- [GOAL OF THE EXERCISE] Your answer must be the full set of records, repeated exactly.

Data excerpts
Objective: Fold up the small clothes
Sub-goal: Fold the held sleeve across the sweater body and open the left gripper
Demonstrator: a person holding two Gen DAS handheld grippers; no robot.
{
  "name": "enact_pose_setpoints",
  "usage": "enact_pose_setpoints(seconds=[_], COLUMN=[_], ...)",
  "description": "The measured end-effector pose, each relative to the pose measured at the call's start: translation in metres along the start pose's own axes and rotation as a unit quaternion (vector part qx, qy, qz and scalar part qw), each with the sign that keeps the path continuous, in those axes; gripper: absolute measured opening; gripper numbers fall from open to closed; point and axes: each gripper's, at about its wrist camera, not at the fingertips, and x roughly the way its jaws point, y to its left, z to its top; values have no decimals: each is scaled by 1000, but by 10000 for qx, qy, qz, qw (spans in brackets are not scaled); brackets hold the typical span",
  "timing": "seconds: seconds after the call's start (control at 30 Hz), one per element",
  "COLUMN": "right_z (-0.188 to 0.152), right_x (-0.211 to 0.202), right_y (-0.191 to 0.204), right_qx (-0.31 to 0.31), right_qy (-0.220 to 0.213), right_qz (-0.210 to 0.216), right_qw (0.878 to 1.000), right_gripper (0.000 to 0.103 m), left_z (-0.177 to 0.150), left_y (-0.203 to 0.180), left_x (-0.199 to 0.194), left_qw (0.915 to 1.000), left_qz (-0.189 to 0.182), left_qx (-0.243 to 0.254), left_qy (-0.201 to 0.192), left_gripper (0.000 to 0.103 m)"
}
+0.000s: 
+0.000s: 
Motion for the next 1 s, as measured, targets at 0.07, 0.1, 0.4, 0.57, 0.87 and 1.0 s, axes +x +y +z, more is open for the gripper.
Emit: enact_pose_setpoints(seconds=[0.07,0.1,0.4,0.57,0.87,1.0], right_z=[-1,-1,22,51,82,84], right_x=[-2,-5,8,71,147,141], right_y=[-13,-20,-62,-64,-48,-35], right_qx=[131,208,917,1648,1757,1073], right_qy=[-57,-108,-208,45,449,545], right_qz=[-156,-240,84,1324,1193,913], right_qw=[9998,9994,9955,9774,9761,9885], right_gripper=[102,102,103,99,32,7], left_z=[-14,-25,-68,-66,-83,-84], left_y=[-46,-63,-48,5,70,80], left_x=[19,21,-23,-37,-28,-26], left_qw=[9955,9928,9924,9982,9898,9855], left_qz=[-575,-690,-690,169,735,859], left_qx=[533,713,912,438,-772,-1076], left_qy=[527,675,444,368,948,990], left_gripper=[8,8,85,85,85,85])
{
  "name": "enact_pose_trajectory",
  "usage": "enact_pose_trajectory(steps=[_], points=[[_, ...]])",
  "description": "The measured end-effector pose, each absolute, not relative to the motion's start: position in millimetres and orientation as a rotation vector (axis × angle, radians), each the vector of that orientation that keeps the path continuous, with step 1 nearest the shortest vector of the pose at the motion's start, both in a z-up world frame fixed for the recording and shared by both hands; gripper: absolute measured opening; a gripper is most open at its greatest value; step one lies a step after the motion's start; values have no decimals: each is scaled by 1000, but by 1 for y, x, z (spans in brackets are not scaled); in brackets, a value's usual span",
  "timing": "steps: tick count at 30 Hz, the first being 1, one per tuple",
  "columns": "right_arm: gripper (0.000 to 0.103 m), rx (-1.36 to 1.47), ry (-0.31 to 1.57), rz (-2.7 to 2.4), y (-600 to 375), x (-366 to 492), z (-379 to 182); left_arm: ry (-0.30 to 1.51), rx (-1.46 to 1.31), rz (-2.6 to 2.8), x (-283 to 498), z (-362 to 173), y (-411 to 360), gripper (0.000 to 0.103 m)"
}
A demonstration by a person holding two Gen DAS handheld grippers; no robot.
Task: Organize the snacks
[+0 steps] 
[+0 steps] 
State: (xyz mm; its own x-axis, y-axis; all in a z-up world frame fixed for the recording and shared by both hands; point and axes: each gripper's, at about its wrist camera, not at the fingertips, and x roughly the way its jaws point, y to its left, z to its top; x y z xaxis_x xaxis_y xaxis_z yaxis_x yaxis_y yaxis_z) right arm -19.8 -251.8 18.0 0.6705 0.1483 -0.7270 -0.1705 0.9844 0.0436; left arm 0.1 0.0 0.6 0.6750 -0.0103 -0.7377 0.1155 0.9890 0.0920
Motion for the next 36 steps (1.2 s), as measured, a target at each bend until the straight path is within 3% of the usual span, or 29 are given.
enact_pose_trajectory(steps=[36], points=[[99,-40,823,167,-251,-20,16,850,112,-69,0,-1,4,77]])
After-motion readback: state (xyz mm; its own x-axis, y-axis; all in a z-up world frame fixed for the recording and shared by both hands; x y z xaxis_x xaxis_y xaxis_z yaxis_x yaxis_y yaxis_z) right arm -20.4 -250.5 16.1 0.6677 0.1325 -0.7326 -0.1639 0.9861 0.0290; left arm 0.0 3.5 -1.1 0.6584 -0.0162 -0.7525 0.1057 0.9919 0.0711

- [REPLY TO THE TASK]
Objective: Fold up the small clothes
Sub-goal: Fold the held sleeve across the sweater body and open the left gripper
Demonstrator: a person holding two Gen DAS handheld grippers; no robot.
{
  "name": "enact_pose_setpoints",
  "usage": "enact_pose_setpoints(seconds=[_], COLUMN=[_], ...)",
  "description": "The measured end-effector pose, each relative to the pose measured at the call's start: translation in metres along the start pose's own axes and rotation as a unit quaternion (vector part qx, qy, qz and scalar part qw), each with the sign that keeps the path continuous, in those axes; gripper: absolute measured opening; gripper numbers fall from open to closed; point and axes: each gripper's, at about its wrist camera, not at the fingertips, and x roughly the way its jaws point, y to its left, z to its top; values have no decimals: each is scaled by 1000, but by 10000 for qx, qy, qz, qw (spans in brackets are not scaled); brackets hold the typical span",
  "timing": "seconds: seconds after the call's start (control at 30 Hz), one per element",
  "COLUMN": "right_z (-0.188 to 0.152), right_x (-0.211 to 0.202), right_y (-0.191 to 0.204), right_qx (-0.31 to 0.31), right_qy (-0.220 to 0.213), right_qz (-0.210 to 0.216), right_qw (0.878 to 1.000), right_gripper (0.000 to 0.103 m), left_z (-0.177 to 0.150), left_y (-0.203 to 0.180), left_x (-0.199 to 0.194), left_qw (0.915 to 1.000), left_qz (-0.189 to 0.182), left_qx (-0.243 to 0.254), left_qy (-0.201 to 0.192), left_gripper (0.000 to 0.103 m)"
}
+0.000s: 
+0.000s: 
Motion for the next 1 s, as measured, targets at 0.07, 0.1, 0.4, 0.57, 0.87 and 1.0 s, axes +x +y +z, more is open for the gripper.
Emit: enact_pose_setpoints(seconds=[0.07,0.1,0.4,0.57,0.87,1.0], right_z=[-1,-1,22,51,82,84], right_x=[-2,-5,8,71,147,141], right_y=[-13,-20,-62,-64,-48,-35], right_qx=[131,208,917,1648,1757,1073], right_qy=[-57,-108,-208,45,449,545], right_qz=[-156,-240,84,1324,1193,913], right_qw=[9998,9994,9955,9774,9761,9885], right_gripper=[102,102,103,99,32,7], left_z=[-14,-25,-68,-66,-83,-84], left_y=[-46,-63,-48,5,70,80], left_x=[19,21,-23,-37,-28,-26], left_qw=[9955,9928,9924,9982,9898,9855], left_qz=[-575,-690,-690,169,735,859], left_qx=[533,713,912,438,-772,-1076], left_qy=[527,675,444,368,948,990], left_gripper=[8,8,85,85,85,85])
{
  "name": "enact_pose_trajectory",
  "usage": "enact_pose_trajectory(steps=[_], points=[[_, ...]])",
  "description": "The measured end-effector pose, each absolute, not relative to the motion's start: position in millimetres and orientation as a rotation vector (axis × angle, radians), each the vector of that orientation that keeps the path continuous, with step 1 nearest the shortest vector of the pose at the motion's start, both in a z-up world frame fixed for the recording and shared by both hands; gripper: absolute measured opening; a gripper is most open at its greatest value; step one lies a step after the motion's start; values have no decimals: each is scaled by 1000, but by 1 for y, x, z (spans in brackets are not scaled); in brackets, a value's usual span",
  "timing": "steps: tick count at 30 Hz, the first being 1, one per tuple",
  "columns": "right_arm: gripper (0.000 to 0.103 m), rx (-1.36 to 1.47), ry (-0.31 to 1.57), rz (-2.7 to 2.4), y (-600 to 375), x (-366 to 492), z (-379 to 182); left_arm: ry (-0.30 to 1.51), rx (-1.46 to 1.31), rz (-2.6 to 2.8), x (-283 to 498), z (-362 to 173), y (-411 to 360), gripper (0.000 to 0.103 m)"
}
A demonstration by a person holding two Gen DAS handheld grippers; no robot.
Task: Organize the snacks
[+0 steps] 
[+0 steps] 
State: (xyz mm; its own x-axis, y-axis; all in a z-up world frame fixed for the recording and shared by both hands; point and axes: each gripper's, at about its wrist camera, not at the fingertips, and x roughly the way its jaws point, y to its left, z to its top; x y z xaxis_x xaxis_y xaxis_z yaxis_x yaxis_y yaxis_z) right arm -19.8 -251.8 18.0 0.6705 0.1483 -0.7270 -0.1705 0.9844 0.0436; left arm 0.1 0.0 0.6 0.6750 -0.0103 -0.7377 0.1155 0.9890 0.0920
Motion for the next 36 steps (1.2 s), as measured, a target at each bend until the straight path is within 3% of the usual span, or 29 are given.
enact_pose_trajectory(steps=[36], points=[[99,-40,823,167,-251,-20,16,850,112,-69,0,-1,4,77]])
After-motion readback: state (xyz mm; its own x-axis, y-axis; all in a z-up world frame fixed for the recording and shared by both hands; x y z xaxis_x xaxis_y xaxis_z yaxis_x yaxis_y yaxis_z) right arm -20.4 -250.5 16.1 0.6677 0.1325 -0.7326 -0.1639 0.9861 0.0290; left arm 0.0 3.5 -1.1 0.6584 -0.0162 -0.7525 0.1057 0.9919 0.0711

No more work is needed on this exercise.